В тот же миг заплакала Анна. Мои собственные слезы, которые я сдерживала почти неделю, вспыхнули в груди и хлынули из глаз.
Прежде, когда Бренуэлл напивался, мы с сестрами старались выступать общим фронтом, притворяясь, будто все в порядке, как только худшее было позади. Но на этот раз я слишком огорчилась и поняла по виду Анны, что она также неспособна проявить мужество. Мы одновременно бросились друг к другу, крепко обнялись и позволили себе немного поплакать. Затем вытерли глаза и опустились на диван, где я попыталась собраться с мыслями.
– Что случилось? – спросила я, снимая шляпку и перчатки. – Почему Бренуэлл так расстроен?
– Его уволили со службы.
– Уволили? Но почему? Ты же говорила, что миссис Робинсон очень высокого мнения о нем.
– Так и было. Ах, Шарлотта! Я чувствую себя такой наивной, такой глупой. С первого же дня Бренуэлл стал всеобщим любимцем в Торп-Грин-холле. Я гордилась им и радовалась. Миссис Робинсон постоянно твердила, какой он замечательный молодой человек. Я думала, что она восхищается им и ценит как учителя и художника. До последнего месяца я даже не подозревала… мне и в голову не приходило, что она… что он способен на такое… такое…
Голос Анны дрожал, по ее щекам снова заструились слезы.
– Что? Что сделал Бренуэлл?
– Последние три года у него была любовная связь с миссис Робинсон.
ГЛАВА ШЕСТАЯ
В удивлении и ужасе я уставилась на Анну.
– Любовная связь? Ты, верно, шутишь. Она замужняя женщина, причем намного старше его. Несомненно, они не…
– Увы, это правда. Вообрази самое дурное и постыдное поведение, Шарлотта, и ты поймешь, в чем они провинились. В прошлый четверг Бренуэлл получил письмо от преподобного Эдмунда Робинсона, в котором тот выразил свою ярость и сурово сообщил, что интрижка выплыла на свет. Под угрозой разоблачения он потребовал, чтобы Бренуэлл немедленно и навсегда прервал любое общение со всеми членами его семьи.
– Ты сказала, в прошлый четверг? Семнадцатого?
– Да.
Дневник! Это та самая ночь, когда мне приснился кошмар. От потрясения я совершенно оцепенела и на несколько мгновений утратила дар речи.
– Но возможно, мистер Робинсон ошибся? Ты уверена, что его подозрения основаны на реальности?

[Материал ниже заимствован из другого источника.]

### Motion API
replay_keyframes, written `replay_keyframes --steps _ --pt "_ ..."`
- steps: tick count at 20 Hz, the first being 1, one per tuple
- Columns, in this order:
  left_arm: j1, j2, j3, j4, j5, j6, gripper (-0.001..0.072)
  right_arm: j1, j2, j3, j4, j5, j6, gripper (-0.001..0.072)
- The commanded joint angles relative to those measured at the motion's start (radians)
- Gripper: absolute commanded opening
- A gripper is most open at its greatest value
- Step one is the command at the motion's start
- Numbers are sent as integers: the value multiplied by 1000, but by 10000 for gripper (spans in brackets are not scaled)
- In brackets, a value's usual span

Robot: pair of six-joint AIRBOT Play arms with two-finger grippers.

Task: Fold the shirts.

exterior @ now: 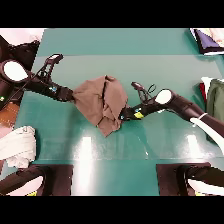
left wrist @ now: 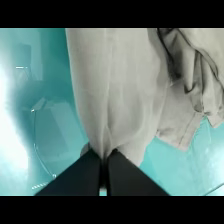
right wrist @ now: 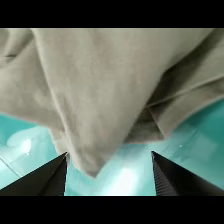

– Ах, если бы он ошибся! Но его обвинения небеспочвенны, Шарлотта. Бренуэлл во всем признался. Он утверждает, что миссис Робинсон сама соблазнила его.
– Ты веришь ему?
– Да. Мы обе хорошо изучили Бренуэлла с его фантазиями о Нортенгерленде и вряд ли усомнимся в том, что ему самому приятнее была бы роль соблазнителя.
Нортенгерленд был центральным героем в творчестве Бренуэлла – смесью Бонапарта, сатаны и типичного персонажа Байрона, – с которым брат отождествлял себя и именем которого подписал большинство опубликованных стихотворений.
– Согласна с тобой. С точки зрения Бренуэлла, было бы намного почетнее покорить хозяйку дома с первого взгляда и самому уложить ее в постель.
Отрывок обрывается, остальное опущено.